Note: Newsletters are often a benefit of membership in an association, and we can't joint them all. Here are some that I find useful.
Read Albertan - produced by the Book Publishers Association of Alberta, whose website contains a lot of information on Alberta and Canadian publishing news and issues.
VeryGoodCopy, by Eddie Shleyner. We all need the skills to write persuasively, even those of us who are not copywriters. This newsletter and site contains a lot of useful information and tips.
Merriam-Webster Word of the Day. This is always a win for me. I learn a new word, I become reacquainted with a word I haven't used in a while, or else I know and can define the term accurately, in which case I feel smart.
Note: I'm a firm supporter of public libraries. I think that sometimes in this digital age we tend to ignore them in our information searches.

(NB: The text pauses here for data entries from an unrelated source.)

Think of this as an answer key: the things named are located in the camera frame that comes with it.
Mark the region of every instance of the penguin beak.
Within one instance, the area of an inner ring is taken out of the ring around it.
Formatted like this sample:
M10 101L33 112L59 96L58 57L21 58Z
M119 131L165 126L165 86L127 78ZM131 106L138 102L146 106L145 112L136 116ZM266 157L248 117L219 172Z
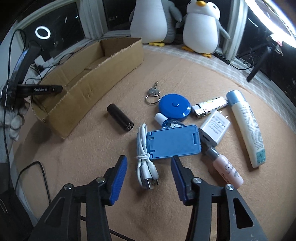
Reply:
M205 1L197 1L197 2L196 2L196 5L198 5L198 6L200 6L200 7L204 7L204 6L207 5L207 4L205 3Z

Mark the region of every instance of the nail polish bottle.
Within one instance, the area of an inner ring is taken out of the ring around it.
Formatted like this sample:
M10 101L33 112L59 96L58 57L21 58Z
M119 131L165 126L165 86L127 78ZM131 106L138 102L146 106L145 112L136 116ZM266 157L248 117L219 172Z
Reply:
M178 120L169 120L161 113L157 113L155 115L154 119L158 122L158 124L160 124L162 126L162 129L185 126L183 123L181 123Z
M227 184L232 184L236 189L238 189L244 183L244 180L230 161L228 161L225 156L220 155L214 147L210 147L205 154L212 159L213 166Z

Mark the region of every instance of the blue gripper pad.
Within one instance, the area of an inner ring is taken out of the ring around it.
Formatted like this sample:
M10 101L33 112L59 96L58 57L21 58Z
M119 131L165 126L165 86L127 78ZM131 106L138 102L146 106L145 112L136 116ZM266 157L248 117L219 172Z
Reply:
M188 201L187 195L186 195L186 187L185 187L185 181L183 180L180 170L177 166L176 160L174 157L172 157L170 162L170 168L174 177L174 181L176 184L177 192L179 195L179 199L185 203Z
M128 161L126 157L123 157L121 164L117 170L113 184L111 186L111 195L109 198L110 204L113 205L119 198L119 194L123 185L124 178L126 176L126 170L128 168Z
M196 125L150 131L146 147L150 160L196 155L202 150Z

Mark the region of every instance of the power strip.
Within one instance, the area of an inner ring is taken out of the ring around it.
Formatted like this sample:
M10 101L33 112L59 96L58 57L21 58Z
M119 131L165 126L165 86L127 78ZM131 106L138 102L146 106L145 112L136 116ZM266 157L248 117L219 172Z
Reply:
M225 58L222 54L219 53L213 53L213 55L215 57L217 57L218 59L222 60L224 63L226 64L230 64L230 60L228 60L227 58Z

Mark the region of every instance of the blue bottle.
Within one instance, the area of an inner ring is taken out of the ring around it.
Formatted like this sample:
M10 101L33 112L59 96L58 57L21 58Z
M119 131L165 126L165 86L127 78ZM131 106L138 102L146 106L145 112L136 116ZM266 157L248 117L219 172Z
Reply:
M154 119L162 126L162 129L185 126L183 123L181 123L178 120L169 120L161 113L157 113Z

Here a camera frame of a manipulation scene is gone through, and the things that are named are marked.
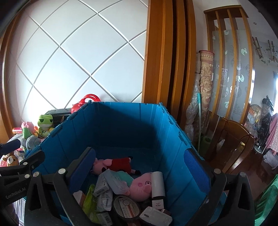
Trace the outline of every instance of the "white paneled wall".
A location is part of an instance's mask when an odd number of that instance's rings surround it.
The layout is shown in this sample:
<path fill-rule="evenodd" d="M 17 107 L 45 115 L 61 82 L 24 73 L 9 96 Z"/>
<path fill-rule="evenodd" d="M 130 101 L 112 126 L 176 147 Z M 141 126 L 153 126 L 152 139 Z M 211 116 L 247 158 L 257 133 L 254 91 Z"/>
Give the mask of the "white paneled wall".
<path fill-rule="evenodd" d="M 25 9 L 8 63 L 16 125 L 86 94 L 141 102 L 148 0 L 39 0 Z"/>

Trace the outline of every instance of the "wooden chair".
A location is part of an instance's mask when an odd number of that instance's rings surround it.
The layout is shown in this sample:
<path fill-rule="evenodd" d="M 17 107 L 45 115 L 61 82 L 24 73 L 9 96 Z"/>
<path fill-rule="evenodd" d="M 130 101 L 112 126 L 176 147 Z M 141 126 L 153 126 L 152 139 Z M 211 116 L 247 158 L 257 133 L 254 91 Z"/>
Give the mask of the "wooden chair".
<path fill-rule="evenodd" d="M 216 152 L 216 145 L 225 139 Z M 205 155 L 205 160 L 214 168 L 230 174 L 251 153 L 255 138 L 238 122 L 222 118 Z"/>

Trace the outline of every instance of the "toy pile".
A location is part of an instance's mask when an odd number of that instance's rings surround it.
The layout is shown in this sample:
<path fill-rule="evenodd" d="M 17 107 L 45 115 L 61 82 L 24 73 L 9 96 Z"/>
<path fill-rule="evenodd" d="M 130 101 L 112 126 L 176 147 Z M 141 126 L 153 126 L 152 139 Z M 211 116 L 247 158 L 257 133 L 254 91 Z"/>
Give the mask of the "toy pile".
<path fill-rule="evenodd" d="M 98 176 L 96 185 L 90 186 L 86 196 L 74 193 L 75 199 L 92 222 L 104 226 L 170 225 L 162 172 L 141 175 L 131 168 L 132 159 L 95 159 L 91 173 Z"/>
<path fill-rule="evenodd" d="M 0 167 L 18 166 L 19 163 L 37 146 L 49 133 L 54 130 L 52 127 L 52 115 L 40 115 L 38 126 L 34 126 L 32 122 L 23 122 L 21 127 L 13 128 L 14 134 L 22 134 L 18 137 L 21 146 L 6 156 L 2 156 Z"/>

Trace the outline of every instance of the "mop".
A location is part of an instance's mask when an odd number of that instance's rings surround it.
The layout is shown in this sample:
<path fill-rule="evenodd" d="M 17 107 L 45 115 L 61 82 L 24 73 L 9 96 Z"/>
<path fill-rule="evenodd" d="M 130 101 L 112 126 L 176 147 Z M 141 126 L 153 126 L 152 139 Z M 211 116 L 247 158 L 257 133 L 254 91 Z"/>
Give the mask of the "mop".
<path fill-rule="evenodd" d="M 198 139 L 198 153 L 200 151 L 200 142 L 201 142 L 201 93 L 198 93 L 198 102 L 199 102 L 199 139 Z"/>

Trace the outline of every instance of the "frog plush toy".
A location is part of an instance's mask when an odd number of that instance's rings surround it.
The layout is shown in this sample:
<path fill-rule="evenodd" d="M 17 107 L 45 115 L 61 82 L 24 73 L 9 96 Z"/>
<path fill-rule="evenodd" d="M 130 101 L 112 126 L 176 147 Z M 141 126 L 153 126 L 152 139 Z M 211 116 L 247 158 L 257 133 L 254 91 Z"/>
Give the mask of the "frog plush toy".
<path fill-rule="evenodd" d="M 40 115 L 38 120 L 39 135 L 43 138 L 47 137 L 49 133 L 54 129 L 52 115 Z"/>

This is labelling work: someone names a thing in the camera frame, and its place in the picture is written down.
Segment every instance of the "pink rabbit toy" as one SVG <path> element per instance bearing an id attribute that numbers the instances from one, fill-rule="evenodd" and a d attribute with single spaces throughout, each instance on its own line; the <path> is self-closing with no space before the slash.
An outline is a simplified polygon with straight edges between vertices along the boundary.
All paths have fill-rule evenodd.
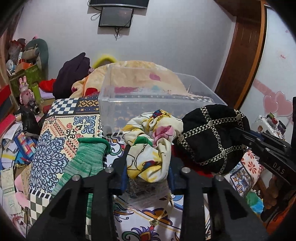
<path id="1" fill-rule="evenodd" d="M 24 79 L 20 78 L 20 103 L 28 107 L 28 102 L 32 100 L 35 101 L 33 92 L 29 89 L 27 83 L 27 77 L 24 76 Z"/>

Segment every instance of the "clear plastic box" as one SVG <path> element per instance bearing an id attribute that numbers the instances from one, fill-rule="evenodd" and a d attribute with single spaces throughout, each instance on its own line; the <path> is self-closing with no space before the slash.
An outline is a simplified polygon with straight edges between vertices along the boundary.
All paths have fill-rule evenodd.
<path id="1" fill-rule="evenodd" d="M 122 131 L 144 112 L 162 109 L 181 119 L 205 105 L 226 105 L 194 76 L 117 66 L 108 68 L 98 99 L 104 135 Z"/>

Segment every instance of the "black hat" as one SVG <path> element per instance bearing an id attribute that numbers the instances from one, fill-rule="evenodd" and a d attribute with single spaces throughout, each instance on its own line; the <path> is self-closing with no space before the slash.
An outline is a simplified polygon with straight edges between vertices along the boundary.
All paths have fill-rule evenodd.
<path id="1" fill-rule="evenodd" d="M 202 169 L 218 174 L 230 172 L 242 159 L 246 147 L 230 138 L 230 130 L 250 130 L 240 111 L 225 105 L 207 105 L 182 119 L 183 132 L 174 144 Z"/>

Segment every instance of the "metal screw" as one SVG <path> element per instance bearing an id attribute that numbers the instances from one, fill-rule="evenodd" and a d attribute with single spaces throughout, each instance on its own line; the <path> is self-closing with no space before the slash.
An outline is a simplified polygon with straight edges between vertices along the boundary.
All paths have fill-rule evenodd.
<path id="1" fill-rule="evenodd" d="M 191 170 L 189 167 L 183 167 L 181 171 L 184 173 L 189 173 Z"/>
<path id="2" fill-rule="evenodd" d="M 72 177 L 73 181 L 78 181 L 80 179 L 80 175 L 76 174 Z"/>
<path id="3" fill-rule="evenodd" d="M 107 173 L 112 173 L 114 171 L 114 168 L 113 167 L 107 167 L 105 168 L 105 172 Z"/>
<path id="4" fill-rule="evenodd" d="M 221 175 L 216 175 L 215 178 L 220 182 L 224 180 L 224 177 Z"/>

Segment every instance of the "patterned tablecloth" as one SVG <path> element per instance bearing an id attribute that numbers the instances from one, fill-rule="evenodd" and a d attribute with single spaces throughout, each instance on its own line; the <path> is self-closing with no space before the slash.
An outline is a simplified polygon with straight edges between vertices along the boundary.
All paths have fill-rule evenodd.
<path id="1" fill-rule="evenodd" d="M 30 221 L 34 223 L 52 199 L 52 192 L 61 178 L 67 163 L 75 156 L 79 137 L 101 137 L 102 126 L 97 97 L 56 100 L 44 122 L 30 177 Z M 124 141 L 121 133 L 107 137 L 111 154 L 103 161 L 104 167 L 122 156 Z M 255 156 L 248 151 L 242 161 L 229 173 L 226 179 L 241 196 L 256 183 L 261 173 Z M 173 196 L 174 208 L 165 214 L 156 227 L 150 221 L 159 217 L 167 207 L 166 198 L 155 201 L 154 207 L 135 210 L 127 207 L 121 197 L 113 203 L 114 221 L 118 240 L 178 241 L 181 229 L 183 196 Z M 205 198 L 205 233 L 210 238 L 210 218 Z M 86 220 L 86 237 L 91 239 L 90 219 Z"/>

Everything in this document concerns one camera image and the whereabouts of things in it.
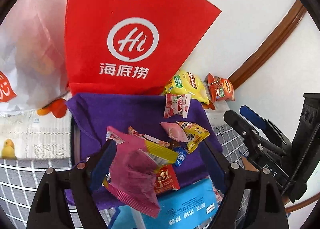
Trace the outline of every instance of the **blue snack package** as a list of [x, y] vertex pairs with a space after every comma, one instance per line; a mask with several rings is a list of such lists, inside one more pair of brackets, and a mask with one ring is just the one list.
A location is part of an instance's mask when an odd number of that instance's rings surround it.
[[158, 198], [161, 211], [157, 218], [142, 214], [146, 228], [195, 228], [217, 212], [217, 200], [210, 179]]
[[186, 156], [188, 154], [188, 151], [183, 147], [174, 147], [173, 150], [179, 154], [174, 165], [181, 166], [182, 162], [184, 161], [184, 159], [186, 158]]

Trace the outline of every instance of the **gray grid cloth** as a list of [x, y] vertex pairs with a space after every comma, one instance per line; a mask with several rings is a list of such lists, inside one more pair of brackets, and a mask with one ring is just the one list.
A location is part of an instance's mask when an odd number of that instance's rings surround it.
[[[240, 152], [246, 154], [247, 148], [243, 140], [230, 126], [222, 125], [215, 128], [215, 133], [222, 145], [223, 154], [229, 162], [237, 162], [243, 166]], [[72, 167], [71, 159], [55, 159], [44, 161], [22, 161], [0, 159], [0, 205], [17, 229], [25, 229], [30, 206], [39, 182], [49, 167], [56, 171], [67, 170]], [[235, 226], [244, 217], [248, 203], [249, 191], [244, 192], [242, 205], [238, 212]], [[77, 210], [69, 206], [75, 228], [82, 228]], [[100, 211], [104, 221], [108, 225], [111, 221], [114, 209]], [[197, 229], [205, 229], [210, 220], [205, 221]]]

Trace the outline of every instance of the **hi logo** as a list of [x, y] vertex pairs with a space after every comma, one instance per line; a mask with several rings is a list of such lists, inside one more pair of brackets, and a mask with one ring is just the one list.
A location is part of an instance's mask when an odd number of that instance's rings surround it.
[[131, 17], [117, 23], [108, 34], [107, 46], [110, 53], [124, 62], [146, 59], [156, 49], [159, 33], [150, 21]]

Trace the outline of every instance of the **yellow duck print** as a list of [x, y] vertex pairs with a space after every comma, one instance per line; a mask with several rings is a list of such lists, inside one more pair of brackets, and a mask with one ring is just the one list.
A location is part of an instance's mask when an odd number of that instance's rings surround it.
[[5, 159], [17, 159], [14, 153], [14, 143], [11, 139], [7, 139], [4, 142], [1, 156]]

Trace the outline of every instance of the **purple towel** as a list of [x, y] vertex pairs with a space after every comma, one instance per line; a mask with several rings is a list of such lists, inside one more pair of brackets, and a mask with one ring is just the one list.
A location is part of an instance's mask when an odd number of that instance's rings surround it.
[[[206, 140], [212, 143], [217, 151], [222, 152], [201, 103], [194, 99], [191, 100], [186, 119], [178, 115], [163, 118], [165, 96], [79, 93], [66, 104], [81, 130], [81, 159], [100, 150], [106, 140], [107, 126], [113, 126], [123, 133], [127, 133], [128, 127], [132, 126], [140, 134], [169, 141], [167, 133], [159, 123], [175, 121], [195, 122], [207, 129], [210, 135]], [[187, 155], [181, 166], [173, 168], [180, 187], [208, 176], [198, 149]], [[66, 196], [69, 204], [74, 205], [70, 190], [66, 191]], [[124, 205], [103, 186], [93, 192], [92, 197], [100, 210]]]

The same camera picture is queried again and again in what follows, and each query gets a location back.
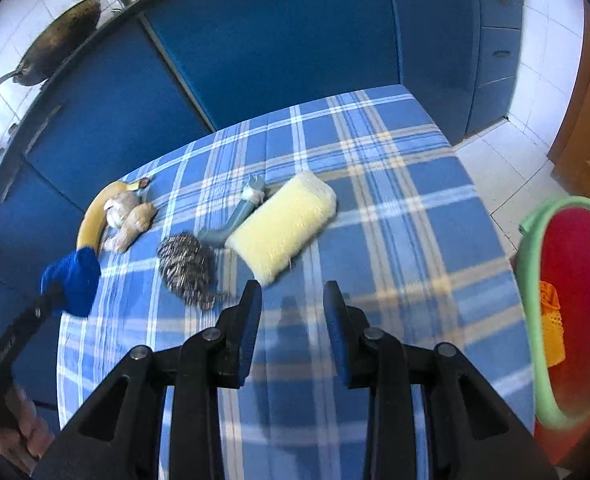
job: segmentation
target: ginger root
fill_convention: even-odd
[[[123,221],[119,232],[104,242],[104,249],[111,253],[124,253],[137,237],[150,228],[157,209],[150,202],[136,206]]]

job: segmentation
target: screw
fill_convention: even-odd
[[[376,326],[370,326],[364,329],[364,337],[369,341],[378,341],[384,336],[384,330],[377,328]]]
[[[451,343],[440,343],[437,346],[437,353],[444,357],[453,357],[457,349]]]
[[[144,346],[144,345],[137,345],[136,347],[131,348],[130,352],[128,353],[128,355],[130,355],[130,358],[134,359],[135,361],[139,361],[140,359],[143,359],[148,354],[149,354],[149,347]]]
[[[206,339],[206,341],[215,341],[219,339],[221,332],[217,328],[211,327],[204,330],[204,332],[201,333],[201,336]]]

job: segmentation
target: table
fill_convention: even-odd
[[[125,254],[100,254],[102,279],[89,319],[62,317],[62,424],[131,347],[177,346],[216,321],[219,308],[187,308],[165,289],[156,271],[160,240],[223,224],[251,174],[263,174],[274,189],[303,170],[333,187],[338,213],[264,289],[251,374],[242,389],[219,393],[227,478],[360,476],[367,393],[349,392],[336,377],[321,303],[327,280],[339,282],[371,325],[403,342],[433,347],[448,340],[463,349],[533,429],[531,360],[513,273],[457,156],[400,85],[235,124],[126,177],[153,177],[144,197],[159,213]],[[223,306],[236,304],[251,272],[227,250],[217,251],[216,262],[217,289],[231,294]],[[167,399],[161,474],[170,409]],[[416,412],[425,478],[423,420]]]

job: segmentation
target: human hand
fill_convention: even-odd
[[[19,431],[0,428],[0,454],[30,474],[37,465],[37,459],[52,443],[54,435],[21,387],[11,386],[4,399],[17,420]]]

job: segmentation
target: yellow sponge
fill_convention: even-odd
[[[268,285],[331,219],[335,192],[311,171],[298,173],[226,240],[261,285]]]

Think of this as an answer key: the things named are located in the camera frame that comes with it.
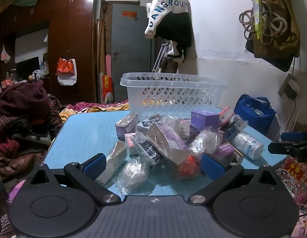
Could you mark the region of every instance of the blue table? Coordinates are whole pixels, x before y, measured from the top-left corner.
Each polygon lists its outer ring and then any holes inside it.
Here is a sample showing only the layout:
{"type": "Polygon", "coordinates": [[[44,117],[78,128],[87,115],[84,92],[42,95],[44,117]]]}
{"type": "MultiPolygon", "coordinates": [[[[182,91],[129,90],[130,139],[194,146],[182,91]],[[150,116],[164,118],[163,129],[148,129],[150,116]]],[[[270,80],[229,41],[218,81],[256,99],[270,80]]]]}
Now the blue table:
{"type": "MultiPolygon", "coordinates": [[[[50,169],[63,168],[70,162],[83,163],[97,153],[108,155],[117,139],[115,123],[126,116],[129,111],[81,113],[69,117],[54,143],[49,149],[45,163],[50,169]]],[[[246,132],[257,138],[264,144],[262,158],[251,161],[244,158],[242,166],[247,169],[257,169],[262,164],[275,166],[284,160],[284,155],[272,155],[267,146],[270,140],[251,127],[246,132]]],[[[118,176],[118,171],[111,180],[104,185],[110,191],[119,195],[112,181],[118,176]]],[[[179,179],[175,176],[174,169],[163,166],[156,172],[149,172],[148,182],[132,192],[133,195],[183,195],[185,199],[189,195],[205,187],[211,182],[207,176],[194,179],[179,179]]]]}

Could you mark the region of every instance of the silver screw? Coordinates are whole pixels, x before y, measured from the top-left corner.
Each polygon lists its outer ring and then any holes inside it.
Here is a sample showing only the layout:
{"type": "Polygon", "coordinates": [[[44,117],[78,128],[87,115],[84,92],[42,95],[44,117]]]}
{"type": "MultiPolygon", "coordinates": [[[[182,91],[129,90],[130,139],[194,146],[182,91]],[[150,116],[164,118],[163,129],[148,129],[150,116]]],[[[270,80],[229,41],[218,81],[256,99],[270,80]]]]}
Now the silver screw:
{"type": "Polygon", "coordinates": [[[114,203],[118,200],[118,196],[115,194],[107,194],[103,197],[103,201],[106,203],[114,203]]]}
{"type": "Polygon", "coordinates": [[[193,203],[203,203],[205,201],[205,197],[203,197],[202,195],[194,195],[190,197],[190,200],[193,203]]]}

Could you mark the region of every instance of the plastic basket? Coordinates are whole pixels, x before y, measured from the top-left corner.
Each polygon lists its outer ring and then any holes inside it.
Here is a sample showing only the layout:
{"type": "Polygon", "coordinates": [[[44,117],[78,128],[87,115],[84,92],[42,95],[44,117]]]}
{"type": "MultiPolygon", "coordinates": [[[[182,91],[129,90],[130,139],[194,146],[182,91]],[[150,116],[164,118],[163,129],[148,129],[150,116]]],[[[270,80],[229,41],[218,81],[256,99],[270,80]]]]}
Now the plastic basket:
{"type": "Polygon", "coordinates": [[[190,118],[193,110],[216,107],[225,84],[196,75],[171,73],[125,73],[129,108],[140,119],[154,113],[190,118]]]}

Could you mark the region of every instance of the pile of clothes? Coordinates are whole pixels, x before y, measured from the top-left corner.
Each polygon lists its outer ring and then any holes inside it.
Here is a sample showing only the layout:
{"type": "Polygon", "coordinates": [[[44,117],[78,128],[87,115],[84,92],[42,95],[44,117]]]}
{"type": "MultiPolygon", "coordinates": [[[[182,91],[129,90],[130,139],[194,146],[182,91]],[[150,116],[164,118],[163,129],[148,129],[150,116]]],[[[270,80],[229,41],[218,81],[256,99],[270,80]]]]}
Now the pile of clothes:
{"type": "Polygon", "coordinates": [[[42,162],[45,150],[20,151],[18,142],[11,137],[16,133],[27,136],[33,128],[42,125],[56,136],[62,127],[58,107],[59,101],[47,95],[43,81],[18,83],[3,92],[0,99],[0,180],[8,182],[42,162]]]}
{"type": "Polygon", "coordinates": [[[111,111],[123,111],[123,110],[129,110],[128,100],[125,100],[121,103],[113,103],[108,105],[79,102],[74,106],[68,105],[66,108],[62,110],[62,112],[59,115],[64,123],[67,120],[67,118],[77,113],[96,113],[96,112],[111,112],[111,111]]]}

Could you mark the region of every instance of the blue tote bag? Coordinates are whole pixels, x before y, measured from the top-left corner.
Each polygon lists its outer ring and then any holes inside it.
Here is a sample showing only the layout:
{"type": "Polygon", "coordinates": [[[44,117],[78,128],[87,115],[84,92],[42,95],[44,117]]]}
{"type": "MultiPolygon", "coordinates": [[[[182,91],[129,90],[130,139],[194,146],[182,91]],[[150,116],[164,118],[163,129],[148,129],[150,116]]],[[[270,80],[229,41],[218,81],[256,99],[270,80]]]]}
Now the blue tote bag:
{"type": "Polygon", "coordinates": [[[267,97],[252,98],[249,95],[240,96],[234,109],[244,121],[248,121],[249,126],[266,135],[272,123],[276,111],[270,107],[267,97]],[[255,109],[263,112],[262,115],[255,113],[255,109]]]}

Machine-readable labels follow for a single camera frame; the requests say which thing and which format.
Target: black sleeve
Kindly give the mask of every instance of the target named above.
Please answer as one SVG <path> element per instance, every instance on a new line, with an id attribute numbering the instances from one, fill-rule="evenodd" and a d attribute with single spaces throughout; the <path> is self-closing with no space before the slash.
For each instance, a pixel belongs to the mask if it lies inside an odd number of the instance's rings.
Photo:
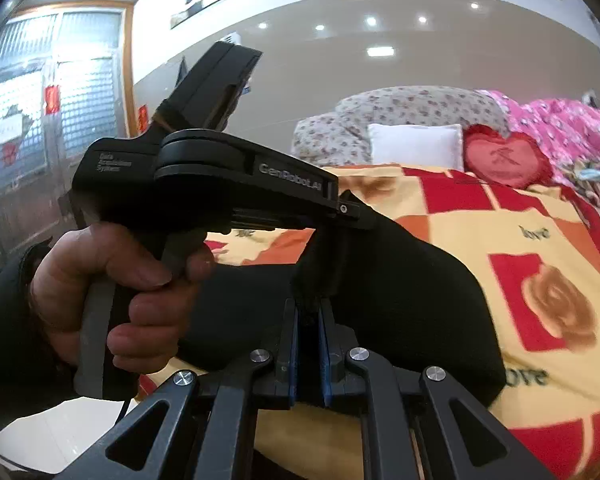
<path id="1" fill-rule="evenodd" d="M 76 397 L 72 370 L 55 356 L 29 309 L 34 263 L 48 250 L 30 247 L 0 270 L 0 430 Z"/>

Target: pink quilt
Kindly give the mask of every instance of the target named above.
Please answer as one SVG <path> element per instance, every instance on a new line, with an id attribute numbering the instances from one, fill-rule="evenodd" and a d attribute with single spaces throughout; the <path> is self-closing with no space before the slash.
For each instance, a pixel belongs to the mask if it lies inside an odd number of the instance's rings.
<path id="1" fill-rule="evenodd" d="M 532 136 L 554 168 L 554 180 L 573 187 L 560 166 L 578 158 L 600 160 L 600 110 L 579 101 L 540 99 L 520 105 L 502 92 L 481 91 L 494 98 L 509 120 L 512 132 Z"/>

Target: white tile floor
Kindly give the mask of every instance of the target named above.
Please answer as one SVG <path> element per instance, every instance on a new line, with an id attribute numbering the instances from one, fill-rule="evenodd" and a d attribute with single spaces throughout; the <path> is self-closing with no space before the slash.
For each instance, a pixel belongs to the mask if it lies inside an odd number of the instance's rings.
<path id="1" fill-rule="evenodd" d="M 137 403 L 132 400 L 131 409 Z M 109 431 L 122 402 L 74 399 L 19 418 L 0 432 L 0 453 L 13 462 L 58 473 Z"/>

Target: red pillow
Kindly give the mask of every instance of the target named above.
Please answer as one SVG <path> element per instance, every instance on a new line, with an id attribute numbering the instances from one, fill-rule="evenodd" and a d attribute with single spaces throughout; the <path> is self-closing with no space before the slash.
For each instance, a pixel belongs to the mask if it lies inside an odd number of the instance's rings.
<path id="1" fill-rule="evenodd" d="M 548 184 L 553 174 L 549 159 L 532 137 L 515 132 L 504 139 L 483 124 L 465 131 L 464 168 L 483 180 L 518 189 Z"/>

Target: hand
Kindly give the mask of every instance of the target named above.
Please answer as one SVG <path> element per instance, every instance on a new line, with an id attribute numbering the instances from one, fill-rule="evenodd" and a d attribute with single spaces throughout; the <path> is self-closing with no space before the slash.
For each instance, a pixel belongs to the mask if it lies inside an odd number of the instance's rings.
<path id="1" fill-rule="evenodd" d="M 129 304 L 130 323 L 107 337 L 113 364 L 140 374 L 157 372 L 176 355 L 189 313 L 214 266 L 207 246 L 187 260 L 186 275 L 170 271 L 133 238 L 128 229 L 99 223 L 71 231 L 42 260 L 29 289 L 29 303 L 58 356 L 78 364 L 84 298 L 95 274 L 141 291 Z"/>

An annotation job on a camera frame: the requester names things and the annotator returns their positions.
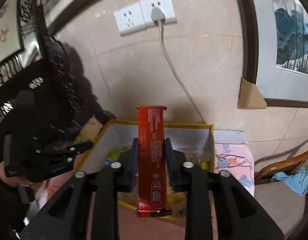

Barrett, Andrea. Dust and Light: On the Art of Fact in Fiction. W.,W Norton, 2025. Barrett shares her knowledge and experience of writing historical and science-based fiction.
Memorable quote: "Why wouldn't we suspect that, if every generation needs to rewrite history, we also need to reimagine our historical fiction? Forgotten voices, documents lost or destroyed or ignored, entire fields of experience scanted, peoples and cultures misrepresented or not represented at all -- so much to write about, so much to explore! And so many ways to do it." (p. 8)
Bloomsbury (Publisher). Writers' and Artists' Yearbook 2025 (118th edition). This series is from the United Kingdom, which is the primary focus, but international publishers are also listed. The Writer's Market series is based in North America. It used to have an online subscription service as well. I have always been able to obtain these from my public library.
Koenig, John. The Dictionary of Obscure Sorrows. Simon & Shuster, 2021. Invented words describing motions and the human condition generally. Inspiration for verbal inventiveness and character description and development.
Memorable quote: “Vemödalen – the fear that originality is no longer possible.”
Pavel, Thomas G. Lives of the Novel. Princeton University Press, 2013. My goodness, what a lot of books I haven't read! Pavel traces the development of long-form fiction from ancient Greece to the present, with detailed analyses of many major works. For anyone interested in the structure of novels.